## Exercise details:
Beginning with the line that contains "5.0 s pass between", transcribe every line through the end of the entries exactly as written, and reproduce nothing else.

Stored entries:
_ _ _

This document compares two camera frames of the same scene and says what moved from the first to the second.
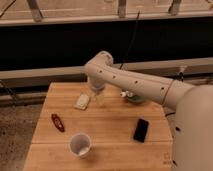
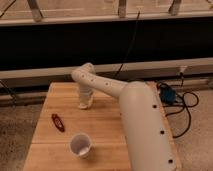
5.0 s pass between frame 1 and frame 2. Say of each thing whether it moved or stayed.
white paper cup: stayed
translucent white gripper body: moved
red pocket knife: stayed

_ _ _

## Answer:
5.0 s pass between frame 1 and frame 2. Say of each thing whether it moved or stayed.
white paper cup: stayed
translucent white gripper body: moved
red pocket knife: stayed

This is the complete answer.